Activity: Go through the listing below and output it word for word.

★ ★ ★ ★ ★

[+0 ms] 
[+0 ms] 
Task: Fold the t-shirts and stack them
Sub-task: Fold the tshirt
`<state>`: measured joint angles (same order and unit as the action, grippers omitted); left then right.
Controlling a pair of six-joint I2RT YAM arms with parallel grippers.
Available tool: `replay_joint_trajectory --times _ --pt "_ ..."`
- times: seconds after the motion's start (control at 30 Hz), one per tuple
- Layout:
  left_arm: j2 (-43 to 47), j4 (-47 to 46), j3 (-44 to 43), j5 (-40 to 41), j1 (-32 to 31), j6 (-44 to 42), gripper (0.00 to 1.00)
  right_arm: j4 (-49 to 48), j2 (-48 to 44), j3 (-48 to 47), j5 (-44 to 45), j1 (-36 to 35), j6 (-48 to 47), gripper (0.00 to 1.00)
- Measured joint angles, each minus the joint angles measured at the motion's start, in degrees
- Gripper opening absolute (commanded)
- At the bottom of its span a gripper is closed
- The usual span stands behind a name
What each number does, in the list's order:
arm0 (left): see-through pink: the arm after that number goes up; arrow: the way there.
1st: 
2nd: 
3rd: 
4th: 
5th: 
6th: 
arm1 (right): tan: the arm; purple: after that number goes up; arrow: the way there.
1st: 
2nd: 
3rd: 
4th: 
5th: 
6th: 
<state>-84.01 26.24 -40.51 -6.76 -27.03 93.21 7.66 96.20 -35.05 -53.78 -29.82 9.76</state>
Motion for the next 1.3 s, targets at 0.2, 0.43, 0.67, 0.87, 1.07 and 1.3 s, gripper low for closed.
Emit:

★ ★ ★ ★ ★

Solution to the problem:
[+0 ms] 
[+0 ms] 
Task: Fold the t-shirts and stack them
Sub-task: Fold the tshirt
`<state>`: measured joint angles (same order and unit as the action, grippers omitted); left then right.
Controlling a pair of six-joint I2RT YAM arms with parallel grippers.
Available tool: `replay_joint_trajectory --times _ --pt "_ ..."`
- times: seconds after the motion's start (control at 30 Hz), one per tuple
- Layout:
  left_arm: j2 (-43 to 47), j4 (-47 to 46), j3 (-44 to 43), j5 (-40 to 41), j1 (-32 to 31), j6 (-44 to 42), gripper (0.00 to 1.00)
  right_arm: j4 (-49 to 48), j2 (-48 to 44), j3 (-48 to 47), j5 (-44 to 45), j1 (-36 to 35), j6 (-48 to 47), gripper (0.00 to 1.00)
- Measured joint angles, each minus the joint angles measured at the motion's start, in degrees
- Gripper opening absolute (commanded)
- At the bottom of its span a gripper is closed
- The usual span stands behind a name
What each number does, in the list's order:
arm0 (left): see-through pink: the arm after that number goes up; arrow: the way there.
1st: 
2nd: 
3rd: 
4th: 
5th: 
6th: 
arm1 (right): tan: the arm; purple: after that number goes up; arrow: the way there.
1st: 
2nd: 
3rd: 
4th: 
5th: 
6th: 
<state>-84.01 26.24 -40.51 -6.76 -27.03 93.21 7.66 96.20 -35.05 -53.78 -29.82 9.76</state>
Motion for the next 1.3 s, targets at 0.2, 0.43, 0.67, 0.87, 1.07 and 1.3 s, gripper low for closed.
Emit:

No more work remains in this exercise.